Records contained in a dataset

+ + +

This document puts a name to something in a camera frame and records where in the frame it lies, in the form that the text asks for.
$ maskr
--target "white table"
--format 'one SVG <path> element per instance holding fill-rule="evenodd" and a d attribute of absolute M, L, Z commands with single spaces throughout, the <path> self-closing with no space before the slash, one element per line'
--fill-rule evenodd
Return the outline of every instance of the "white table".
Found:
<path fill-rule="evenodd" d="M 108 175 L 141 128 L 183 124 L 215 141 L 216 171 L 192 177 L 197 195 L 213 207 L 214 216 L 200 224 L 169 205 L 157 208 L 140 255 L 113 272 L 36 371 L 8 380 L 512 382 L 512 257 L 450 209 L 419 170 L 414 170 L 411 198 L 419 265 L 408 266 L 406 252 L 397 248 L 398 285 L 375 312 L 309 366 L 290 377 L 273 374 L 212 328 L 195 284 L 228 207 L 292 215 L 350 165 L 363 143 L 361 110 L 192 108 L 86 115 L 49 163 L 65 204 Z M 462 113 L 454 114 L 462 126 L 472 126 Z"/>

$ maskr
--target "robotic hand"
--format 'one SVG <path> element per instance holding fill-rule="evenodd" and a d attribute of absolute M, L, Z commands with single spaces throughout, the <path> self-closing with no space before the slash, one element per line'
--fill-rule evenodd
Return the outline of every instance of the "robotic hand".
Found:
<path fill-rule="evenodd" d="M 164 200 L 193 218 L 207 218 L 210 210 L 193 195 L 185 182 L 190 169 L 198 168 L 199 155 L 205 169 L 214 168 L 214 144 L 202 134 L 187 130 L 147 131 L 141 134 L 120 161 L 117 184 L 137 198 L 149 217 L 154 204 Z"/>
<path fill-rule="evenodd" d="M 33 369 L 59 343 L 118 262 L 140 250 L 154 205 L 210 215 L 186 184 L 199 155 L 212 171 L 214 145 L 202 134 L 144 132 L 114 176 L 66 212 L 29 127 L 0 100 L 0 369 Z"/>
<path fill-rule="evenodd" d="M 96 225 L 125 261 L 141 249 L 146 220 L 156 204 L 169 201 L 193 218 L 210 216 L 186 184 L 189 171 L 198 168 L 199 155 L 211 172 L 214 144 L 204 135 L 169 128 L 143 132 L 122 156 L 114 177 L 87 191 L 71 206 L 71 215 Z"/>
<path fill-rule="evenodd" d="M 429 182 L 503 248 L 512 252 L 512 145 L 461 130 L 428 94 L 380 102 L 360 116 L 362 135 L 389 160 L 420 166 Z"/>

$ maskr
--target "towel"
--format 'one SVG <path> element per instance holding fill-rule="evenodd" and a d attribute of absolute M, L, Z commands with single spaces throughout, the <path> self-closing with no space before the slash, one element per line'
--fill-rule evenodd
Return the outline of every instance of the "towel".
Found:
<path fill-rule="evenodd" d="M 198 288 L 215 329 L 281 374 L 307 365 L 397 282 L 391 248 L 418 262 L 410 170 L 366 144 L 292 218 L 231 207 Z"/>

+ + +

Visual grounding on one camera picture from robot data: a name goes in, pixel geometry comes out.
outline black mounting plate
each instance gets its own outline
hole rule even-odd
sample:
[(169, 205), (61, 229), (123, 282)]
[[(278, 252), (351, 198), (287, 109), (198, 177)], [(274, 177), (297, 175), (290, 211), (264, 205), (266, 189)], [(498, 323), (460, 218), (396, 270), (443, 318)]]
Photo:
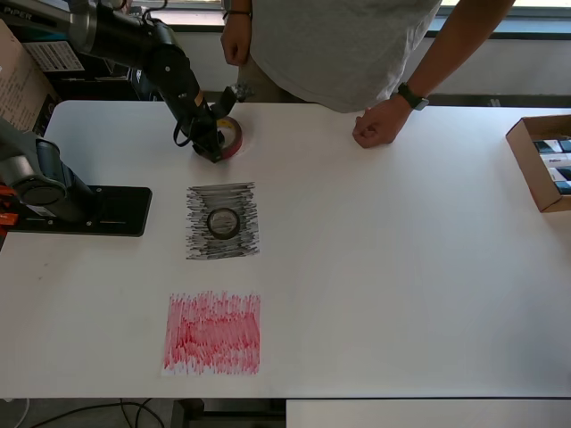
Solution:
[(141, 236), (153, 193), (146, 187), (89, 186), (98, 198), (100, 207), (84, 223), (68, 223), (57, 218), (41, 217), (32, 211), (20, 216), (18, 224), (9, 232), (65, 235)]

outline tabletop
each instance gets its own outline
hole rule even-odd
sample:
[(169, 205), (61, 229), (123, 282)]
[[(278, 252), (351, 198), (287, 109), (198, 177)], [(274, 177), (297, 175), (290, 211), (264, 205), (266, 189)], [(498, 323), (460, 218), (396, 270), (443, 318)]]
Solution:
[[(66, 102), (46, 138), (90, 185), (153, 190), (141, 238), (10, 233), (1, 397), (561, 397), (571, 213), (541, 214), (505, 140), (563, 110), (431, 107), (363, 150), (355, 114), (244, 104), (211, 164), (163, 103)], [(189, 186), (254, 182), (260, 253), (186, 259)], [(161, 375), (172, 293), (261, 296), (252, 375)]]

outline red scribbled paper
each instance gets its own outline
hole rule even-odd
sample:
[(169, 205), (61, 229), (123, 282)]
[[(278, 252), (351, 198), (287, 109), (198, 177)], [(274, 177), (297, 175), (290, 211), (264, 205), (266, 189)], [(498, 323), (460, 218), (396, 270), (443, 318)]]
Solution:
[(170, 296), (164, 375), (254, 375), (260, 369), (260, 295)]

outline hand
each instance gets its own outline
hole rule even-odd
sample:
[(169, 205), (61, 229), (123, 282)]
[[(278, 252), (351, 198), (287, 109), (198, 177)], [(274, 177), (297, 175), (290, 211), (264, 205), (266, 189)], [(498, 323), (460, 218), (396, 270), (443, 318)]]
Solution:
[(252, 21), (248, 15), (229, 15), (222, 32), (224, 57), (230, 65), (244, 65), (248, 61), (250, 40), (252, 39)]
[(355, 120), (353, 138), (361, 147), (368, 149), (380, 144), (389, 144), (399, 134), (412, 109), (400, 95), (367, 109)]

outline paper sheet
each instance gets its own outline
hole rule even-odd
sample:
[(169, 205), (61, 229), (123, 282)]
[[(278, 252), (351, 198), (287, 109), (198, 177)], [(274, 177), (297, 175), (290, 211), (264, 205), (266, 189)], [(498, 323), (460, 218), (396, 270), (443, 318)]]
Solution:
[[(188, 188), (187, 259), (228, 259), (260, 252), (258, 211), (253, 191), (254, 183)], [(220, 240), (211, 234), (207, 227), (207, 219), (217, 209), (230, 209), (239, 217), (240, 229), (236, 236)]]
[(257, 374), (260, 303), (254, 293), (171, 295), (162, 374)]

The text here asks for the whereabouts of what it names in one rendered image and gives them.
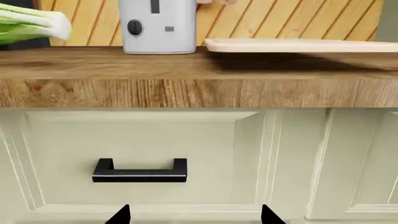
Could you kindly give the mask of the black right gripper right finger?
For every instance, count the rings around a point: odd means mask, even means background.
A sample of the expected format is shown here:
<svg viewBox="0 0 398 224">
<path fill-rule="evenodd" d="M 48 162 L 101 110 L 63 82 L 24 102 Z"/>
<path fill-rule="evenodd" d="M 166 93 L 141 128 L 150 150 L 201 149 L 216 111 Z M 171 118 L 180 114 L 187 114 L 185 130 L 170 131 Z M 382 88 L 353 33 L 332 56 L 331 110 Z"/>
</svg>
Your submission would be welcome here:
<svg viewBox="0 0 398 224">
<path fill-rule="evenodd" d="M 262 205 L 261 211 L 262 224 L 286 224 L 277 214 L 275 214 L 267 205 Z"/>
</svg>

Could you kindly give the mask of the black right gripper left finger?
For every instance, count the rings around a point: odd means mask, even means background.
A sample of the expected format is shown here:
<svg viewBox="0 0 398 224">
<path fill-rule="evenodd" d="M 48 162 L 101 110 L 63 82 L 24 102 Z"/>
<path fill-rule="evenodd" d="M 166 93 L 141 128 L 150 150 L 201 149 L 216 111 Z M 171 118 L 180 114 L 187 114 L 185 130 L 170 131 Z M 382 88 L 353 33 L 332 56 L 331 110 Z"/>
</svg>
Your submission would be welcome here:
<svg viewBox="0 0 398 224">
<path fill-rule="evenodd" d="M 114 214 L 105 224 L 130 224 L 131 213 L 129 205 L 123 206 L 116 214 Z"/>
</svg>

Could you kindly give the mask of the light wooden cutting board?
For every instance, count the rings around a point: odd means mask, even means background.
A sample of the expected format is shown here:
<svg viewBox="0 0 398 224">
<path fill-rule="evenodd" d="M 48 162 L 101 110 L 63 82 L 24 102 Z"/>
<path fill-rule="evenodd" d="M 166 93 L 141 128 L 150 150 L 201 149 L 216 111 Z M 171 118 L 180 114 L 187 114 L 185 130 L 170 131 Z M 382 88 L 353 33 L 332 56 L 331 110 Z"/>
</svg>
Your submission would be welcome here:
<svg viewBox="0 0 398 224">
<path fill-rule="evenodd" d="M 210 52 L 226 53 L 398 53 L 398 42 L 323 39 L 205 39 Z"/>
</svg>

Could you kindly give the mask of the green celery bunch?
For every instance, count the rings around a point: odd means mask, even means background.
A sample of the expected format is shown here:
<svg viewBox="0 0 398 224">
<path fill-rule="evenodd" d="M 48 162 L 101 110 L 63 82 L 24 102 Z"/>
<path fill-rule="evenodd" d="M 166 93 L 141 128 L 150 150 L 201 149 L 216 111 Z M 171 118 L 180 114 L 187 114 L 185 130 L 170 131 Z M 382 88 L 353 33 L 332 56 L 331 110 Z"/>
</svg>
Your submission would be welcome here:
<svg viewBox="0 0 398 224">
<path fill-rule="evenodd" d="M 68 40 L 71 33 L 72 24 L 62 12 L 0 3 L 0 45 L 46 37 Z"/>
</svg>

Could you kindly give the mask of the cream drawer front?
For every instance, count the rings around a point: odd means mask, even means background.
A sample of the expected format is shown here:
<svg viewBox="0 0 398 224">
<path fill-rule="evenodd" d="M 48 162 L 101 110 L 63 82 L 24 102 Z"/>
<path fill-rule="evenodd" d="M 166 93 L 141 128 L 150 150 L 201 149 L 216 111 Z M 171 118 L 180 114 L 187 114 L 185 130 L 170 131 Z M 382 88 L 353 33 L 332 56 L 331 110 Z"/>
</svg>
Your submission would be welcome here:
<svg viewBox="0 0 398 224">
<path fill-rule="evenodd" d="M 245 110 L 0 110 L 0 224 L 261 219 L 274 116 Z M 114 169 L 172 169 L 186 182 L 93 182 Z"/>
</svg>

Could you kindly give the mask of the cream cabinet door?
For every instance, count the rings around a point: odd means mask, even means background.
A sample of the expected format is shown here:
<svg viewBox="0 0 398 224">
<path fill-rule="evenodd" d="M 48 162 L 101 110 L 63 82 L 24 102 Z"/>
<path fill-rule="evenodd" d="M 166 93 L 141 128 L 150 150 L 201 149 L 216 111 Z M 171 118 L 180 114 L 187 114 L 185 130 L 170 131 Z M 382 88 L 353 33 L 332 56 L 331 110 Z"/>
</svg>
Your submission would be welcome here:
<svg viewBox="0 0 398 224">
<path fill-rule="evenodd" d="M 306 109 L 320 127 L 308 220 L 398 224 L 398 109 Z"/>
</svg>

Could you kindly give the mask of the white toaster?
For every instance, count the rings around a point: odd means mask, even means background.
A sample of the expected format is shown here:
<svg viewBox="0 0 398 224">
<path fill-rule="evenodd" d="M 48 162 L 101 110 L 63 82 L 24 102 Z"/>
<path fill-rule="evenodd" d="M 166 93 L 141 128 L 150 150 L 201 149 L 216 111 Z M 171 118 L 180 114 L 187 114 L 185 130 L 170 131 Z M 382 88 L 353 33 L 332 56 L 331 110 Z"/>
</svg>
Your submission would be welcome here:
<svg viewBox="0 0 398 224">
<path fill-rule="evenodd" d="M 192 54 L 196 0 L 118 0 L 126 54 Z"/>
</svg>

+ + +

WHAT TO WORK ON = Within the records above, each line containing "asks" is to be returned.

EXPECTED OUTPUT =
This document puts a name to something in a camera frame and records where in the frame it lies, in the form that the text asks for.
The text here asks for the whereabouts of what it names in one rendered image and gives them.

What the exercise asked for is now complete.